Actor Rainn Wilson stirred the pot this week when he told a Fox News Digital camera that both parties play favorites when deciding what counts as disqualifying behavior. He used the growing controversy around Maine Democratic Senate nominee Graham Platner’s Nazi-style chest tattoo to make a simple point: the media and partisan allies often bend the rules for their team and howl for blood when it’s the other side.
Wilson Calls Out Media and Democratic Hypocrisy
In the Fox News segment, Rainn Wilson didn’t mince words. He said “it’s the hypocrisy that gets me the most,” arguing that critics pounce when the suspect behavior belongs to the other side but look the other way when it comes to allies. That’s a blunt observation, and it lands — because the Platner story is a clear test case of how fast the left and the press will forgive their preferred candidates.

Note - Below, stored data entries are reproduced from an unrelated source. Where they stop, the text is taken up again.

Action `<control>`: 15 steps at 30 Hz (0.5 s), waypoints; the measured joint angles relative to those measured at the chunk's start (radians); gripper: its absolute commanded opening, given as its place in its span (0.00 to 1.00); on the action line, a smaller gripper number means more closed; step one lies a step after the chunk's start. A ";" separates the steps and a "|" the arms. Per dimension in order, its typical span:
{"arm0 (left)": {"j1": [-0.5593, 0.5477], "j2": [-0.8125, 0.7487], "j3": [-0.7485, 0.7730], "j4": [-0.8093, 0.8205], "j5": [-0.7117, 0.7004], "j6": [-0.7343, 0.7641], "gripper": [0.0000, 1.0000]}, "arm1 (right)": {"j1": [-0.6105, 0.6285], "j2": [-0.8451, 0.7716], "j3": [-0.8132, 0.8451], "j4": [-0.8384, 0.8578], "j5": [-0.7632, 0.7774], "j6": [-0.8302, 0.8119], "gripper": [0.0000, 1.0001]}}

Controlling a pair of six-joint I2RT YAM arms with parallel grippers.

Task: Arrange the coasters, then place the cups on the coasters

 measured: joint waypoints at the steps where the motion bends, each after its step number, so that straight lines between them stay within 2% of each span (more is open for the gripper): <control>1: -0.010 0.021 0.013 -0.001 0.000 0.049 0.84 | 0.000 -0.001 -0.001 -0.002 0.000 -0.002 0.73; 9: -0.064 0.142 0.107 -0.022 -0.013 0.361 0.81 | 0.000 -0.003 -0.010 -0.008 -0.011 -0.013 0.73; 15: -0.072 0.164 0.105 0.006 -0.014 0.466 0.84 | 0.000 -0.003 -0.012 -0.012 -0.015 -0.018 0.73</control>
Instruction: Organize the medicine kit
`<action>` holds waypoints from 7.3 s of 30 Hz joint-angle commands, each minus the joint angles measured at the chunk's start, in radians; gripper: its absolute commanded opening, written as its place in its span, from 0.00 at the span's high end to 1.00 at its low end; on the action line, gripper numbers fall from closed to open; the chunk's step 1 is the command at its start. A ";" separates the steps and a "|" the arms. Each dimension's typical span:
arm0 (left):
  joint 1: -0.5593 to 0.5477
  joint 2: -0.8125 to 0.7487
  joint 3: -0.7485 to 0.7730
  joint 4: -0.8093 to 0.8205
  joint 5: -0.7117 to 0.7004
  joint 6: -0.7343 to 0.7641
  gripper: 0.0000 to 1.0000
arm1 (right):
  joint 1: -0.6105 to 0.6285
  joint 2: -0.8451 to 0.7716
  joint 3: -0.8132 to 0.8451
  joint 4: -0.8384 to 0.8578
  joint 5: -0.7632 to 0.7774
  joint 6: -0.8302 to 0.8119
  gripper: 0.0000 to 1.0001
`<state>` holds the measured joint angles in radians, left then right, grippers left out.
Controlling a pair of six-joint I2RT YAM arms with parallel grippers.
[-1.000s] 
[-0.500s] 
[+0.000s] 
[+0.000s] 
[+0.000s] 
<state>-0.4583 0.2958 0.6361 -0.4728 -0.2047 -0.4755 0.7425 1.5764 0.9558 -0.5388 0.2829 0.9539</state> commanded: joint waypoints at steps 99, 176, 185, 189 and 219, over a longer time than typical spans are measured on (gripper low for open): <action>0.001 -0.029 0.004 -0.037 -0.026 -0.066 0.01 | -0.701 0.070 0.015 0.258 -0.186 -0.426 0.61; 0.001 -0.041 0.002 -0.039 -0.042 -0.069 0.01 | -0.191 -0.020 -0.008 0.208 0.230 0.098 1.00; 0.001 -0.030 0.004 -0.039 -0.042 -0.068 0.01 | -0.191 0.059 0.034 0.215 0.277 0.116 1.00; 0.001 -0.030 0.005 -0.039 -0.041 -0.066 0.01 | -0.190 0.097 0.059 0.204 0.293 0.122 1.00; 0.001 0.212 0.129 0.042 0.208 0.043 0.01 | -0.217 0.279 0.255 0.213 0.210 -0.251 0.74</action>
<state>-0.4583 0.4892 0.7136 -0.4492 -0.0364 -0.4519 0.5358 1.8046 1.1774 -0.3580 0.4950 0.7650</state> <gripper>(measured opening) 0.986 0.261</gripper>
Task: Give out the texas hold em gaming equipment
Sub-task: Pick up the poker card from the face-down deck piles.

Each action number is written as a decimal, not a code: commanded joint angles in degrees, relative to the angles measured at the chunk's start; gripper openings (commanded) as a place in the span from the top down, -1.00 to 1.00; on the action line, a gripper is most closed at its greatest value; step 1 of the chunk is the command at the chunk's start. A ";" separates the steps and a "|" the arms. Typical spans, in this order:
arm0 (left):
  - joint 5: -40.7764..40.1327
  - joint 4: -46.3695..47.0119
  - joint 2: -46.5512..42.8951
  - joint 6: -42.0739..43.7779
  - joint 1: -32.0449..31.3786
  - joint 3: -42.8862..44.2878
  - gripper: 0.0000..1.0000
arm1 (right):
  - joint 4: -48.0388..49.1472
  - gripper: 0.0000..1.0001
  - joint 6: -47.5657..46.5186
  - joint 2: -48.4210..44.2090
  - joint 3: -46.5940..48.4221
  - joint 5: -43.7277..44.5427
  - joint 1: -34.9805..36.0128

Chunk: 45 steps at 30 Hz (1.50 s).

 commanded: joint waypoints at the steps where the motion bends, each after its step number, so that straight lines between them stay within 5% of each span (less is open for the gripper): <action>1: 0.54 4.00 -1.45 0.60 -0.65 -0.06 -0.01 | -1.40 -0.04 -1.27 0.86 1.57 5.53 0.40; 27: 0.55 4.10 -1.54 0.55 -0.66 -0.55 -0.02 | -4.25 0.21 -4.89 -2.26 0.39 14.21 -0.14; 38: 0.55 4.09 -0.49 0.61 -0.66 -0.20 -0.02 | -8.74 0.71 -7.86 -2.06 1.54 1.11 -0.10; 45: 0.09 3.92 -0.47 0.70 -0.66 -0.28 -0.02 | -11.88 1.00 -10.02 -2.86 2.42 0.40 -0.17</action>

What the Platner Tattoo Revealed
The tattoo at the center of this storm resembles a Totenkopf, the skull symbol linked to Nazi SS units. The image first surfaced in archival footage and was later addressed by Platner, who said the ink came from a drunken episode while he was in the Marines and that he covered it up. Still, his critics — and plenty of concerned voters — see the symbol as disqualifying, while many top Democrats have stuck with him nonetheless.
Why This Matters for the Maine Senate Race
Platner is now the Democratic nominee in Maine and will face Senator Susan Collins (R‑ME). That elevates the stakes. When high-profile Democrats like Senator Elizabeth Warren, Representative Ro Khanna, and Senator Bernie Sanders offer support despite this controversy, it raises a question voters should ask out loud: do partisan loyalties now override basic standards for public officials? Rainn Wilson’s jab shoves that question into the open.
Make no mistake — hypocrisy on both sides deserves calling out. But the left and the mainstream press getting defensive over a candidate who shows a Nazi-linked symbol while demanding purity from the other team is a spectacle worth watching. Voters in Maine and everywhere should want consistent standards, not double standards. If pundits want moral clarity, they should try applying it evenly — and if they won’t, voters have the final say at the ballot box.